Publication year - 2019
Publication title -
alcoholism: clinical and experimental research
Language(s) - English
Resource type - Journals
SCImago Journal Rank - 1.267
H-Index - 153
eISSN - 1530-0277
pISSN - 0145-6008
DOI - 10.1111/acer.14073
Subject(s) - stressor , population , quantitative trait locus , alcohol , ethanol , genetics , biology , physiology , chronic stress , endocrinology , medicine , gene , biochemistry , environmental health , neuroscience
Background The effect of stress on alcohol consumption in humans is highly variable, and the underlying processes are not yet understood. Attempts to model a positive relationship between stress and increased ethanol (EtOH) consumption in animals have been only modestly successful. Our hypothesis is that individual differences in stress effects on EtOH consumption are mediated by genetics.
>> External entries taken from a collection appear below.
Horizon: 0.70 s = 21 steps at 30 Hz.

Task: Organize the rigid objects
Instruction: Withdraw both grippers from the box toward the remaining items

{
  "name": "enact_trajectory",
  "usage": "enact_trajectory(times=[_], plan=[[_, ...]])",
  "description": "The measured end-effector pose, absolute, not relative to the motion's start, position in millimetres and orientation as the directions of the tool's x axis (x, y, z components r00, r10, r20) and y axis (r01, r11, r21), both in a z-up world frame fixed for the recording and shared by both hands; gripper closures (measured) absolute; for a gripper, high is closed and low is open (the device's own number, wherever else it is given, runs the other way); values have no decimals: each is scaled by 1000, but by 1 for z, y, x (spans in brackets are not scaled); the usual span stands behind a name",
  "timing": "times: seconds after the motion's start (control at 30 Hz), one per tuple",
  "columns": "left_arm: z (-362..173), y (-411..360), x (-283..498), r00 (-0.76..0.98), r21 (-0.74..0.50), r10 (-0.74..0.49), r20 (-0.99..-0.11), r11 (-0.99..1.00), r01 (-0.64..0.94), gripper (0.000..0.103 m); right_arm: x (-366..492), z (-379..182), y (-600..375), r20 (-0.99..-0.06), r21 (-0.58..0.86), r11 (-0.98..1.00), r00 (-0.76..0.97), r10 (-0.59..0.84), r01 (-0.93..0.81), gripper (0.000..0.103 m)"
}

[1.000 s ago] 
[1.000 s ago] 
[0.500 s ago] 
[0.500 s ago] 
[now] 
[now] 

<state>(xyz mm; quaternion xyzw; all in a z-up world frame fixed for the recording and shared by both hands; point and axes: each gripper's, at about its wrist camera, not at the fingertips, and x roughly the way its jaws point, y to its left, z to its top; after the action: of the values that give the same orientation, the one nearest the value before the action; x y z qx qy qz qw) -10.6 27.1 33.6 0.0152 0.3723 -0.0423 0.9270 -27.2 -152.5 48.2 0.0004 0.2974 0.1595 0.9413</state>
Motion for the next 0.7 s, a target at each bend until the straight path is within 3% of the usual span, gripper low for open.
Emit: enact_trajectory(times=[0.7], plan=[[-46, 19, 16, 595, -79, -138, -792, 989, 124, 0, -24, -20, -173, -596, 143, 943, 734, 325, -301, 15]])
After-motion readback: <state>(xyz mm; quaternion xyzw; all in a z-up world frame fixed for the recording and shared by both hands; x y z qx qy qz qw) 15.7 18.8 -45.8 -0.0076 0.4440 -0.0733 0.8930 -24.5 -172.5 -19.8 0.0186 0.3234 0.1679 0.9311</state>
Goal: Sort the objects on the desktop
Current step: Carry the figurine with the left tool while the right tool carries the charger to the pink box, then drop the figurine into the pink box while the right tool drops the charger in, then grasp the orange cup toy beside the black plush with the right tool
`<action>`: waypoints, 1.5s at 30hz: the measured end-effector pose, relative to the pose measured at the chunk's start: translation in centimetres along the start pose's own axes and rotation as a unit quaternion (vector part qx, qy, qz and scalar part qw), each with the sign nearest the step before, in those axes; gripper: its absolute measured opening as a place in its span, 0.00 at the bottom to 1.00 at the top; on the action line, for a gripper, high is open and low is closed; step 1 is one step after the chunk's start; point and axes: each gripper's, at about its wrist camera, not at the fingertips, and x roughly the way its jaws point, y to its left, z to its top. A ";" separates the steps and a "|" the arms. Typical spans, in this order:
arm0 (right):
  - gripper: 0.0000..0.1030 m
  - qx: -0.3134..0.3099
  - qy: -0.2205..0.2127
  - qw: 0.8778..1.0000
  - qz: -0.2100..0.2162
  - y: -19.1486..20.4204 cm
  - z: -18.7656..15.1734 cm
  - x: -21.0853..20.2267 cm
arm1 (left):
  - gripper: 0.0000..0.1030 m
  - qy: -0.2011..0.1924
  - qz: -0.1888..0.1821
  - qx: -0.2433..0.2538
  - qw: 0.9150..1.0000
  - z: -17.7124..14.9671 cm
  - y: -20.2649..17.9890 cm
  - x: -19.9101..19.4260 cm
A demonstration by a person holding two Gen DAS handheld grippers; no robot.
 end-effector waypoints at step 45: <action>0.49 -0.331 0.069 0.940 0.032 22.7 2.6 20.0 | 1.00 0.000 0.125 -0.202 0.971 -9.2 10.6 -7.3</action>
Methods We measured alcohol consumption, using the drinking‐in‐the‐dark ( DID ) paradigm in females from 2 inbred mouse strains, C57 BL /6J ( B 6) and DBA /2J ( D 2), and 35 of their inbred progeny (the BXD family). A control group was maintained in normal housing and a stress group was exposed to chronic mild stress ( CMS ), consisting of unpredictable stressors over 7 weeks. These included predator, social, and environmental perturbations. Alcohol intake was measured over 16 weeks in both groups during baseline (preceding 5‐week period), CMS (intervening 7‐week period), and post‐CMS (final 4‐week period). Results We detected a strong effect of CMS on alcohol intake. A few strains demonstrated CMS ‐related increased alcohol consumption; however, most showed decreased intake. We identified 1 nearly significant quantitative trait locus on chromosome 5 that contains the neuronal nitric oxide synthase gene ( Nos1 ). The expression of Nos1 is frequently changed following alcohol exposure, and variants in this gene segregating among the BXD population may modulate alcohol intake in response to stress. Conclusions The results we present here represent the first study to combine chronic stress and alcohol consumption in a genetic reference population of mice. Differences in susceptibility to the effects of stressful environments vis‐à‐vis alcohol use disorders would suggest that the differences have at least some basis in genetic constitution. We have also nominated a likely candidate gene underlying the large individual differences in effects of stress on alcohol consumption.